[BugFix] fix compression context pool slow down after long running #53172

luohaha · 2024-11-25T08:15:34Z

Why I'm doing:

In current implementation, we use moodycamel::concurrentqueue to reuse compression context, each time we start compress one block, we will try to dequeue ctx from pool, and then return ctx to pool after compression finish.

And now we use implicit enqueue method, which causes an automatically-allocated thread-local producer sub-queue to be allocated, and it won't destroy after thread finish:

void add(InternalRef ptr) {
        DCHECK(ptr);
        Status status = _resetter(ptr.get());
        // if reset fail, then delete this context
        if (!status.ok()) {
            return;
        }

        _ctx_resources.enqueue(std::move(ptr));
    }

So after long running, sub-queue will keep growing without bound and slow down consumer.

And in doc (https://github.com/cameron314/concurrentqueue?tab=readme-ov-file#basic-use), author recommend to use explicit producer tokens instead.

What I'm doing:

Use explicit producer tokens to avoid the overhead of too many sub-ququeues.
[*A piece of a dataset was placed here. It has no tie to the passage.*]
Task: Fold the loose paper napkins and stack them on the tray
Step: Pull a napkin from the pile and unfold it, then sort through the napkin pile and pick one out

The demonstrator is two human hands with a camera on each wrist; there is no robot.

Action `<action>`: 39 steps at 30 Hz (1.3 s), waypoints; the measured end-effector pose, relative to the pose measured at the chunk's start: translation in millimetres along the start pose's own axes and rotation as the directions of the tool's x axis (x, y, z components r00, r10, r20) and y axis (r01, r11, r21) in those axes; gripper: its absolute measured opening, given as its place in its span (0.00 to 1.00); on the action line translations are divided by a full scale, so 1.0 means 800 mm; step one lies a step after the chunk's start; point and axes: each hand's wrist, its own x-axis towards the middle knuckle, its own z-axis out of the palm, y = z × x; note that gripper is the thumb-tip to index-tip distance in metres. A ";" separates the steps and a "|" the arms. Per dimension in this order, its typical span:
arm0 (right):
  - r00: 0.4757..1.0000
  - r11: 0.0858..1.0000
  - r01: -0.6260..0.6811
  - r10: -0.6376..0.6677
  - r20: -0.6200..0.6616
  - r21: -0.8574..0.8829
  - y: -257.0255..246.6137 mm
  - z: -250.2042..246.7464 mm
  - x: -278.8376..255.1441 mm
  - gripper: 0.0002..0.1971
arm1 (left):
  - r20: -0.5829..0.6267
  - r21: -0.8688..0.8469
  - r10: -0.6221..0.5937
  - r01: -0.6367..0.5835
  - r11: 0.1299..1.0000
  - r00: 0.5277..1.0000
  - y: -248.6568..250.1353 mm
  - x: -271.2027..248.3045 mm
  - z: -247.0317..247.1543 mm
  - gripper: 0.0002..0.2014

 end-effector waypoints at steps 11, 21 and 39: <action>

This pull request introduces improvements to the compression context pool and adds new tests to ensure the robustness of the multi-threaded context retrieval. The most important changes include the addition of a producer token to optimize the context pool and the introduction of a new multi-threaded test.

Improvements to compression context pool:

be/src/util/compression/compression_context_pool.h: Added a thread-local ProducerToken to the add method to reduce the overhead of multiple sub-queues when enqueuing contexts.

Enhancements to testing:

be/test/util/block_compression_test.cpp: Included the compression_context_pool_singletons.h header to support new tests.
be/test/util/block_compression_test.cpp: Added a new test test_multi_thread_get_ctx to verify the behavior of multi-threaded context retrieval from the LZ4F context pool.

What type of PR is this:

Does this PR entail a change in behavior?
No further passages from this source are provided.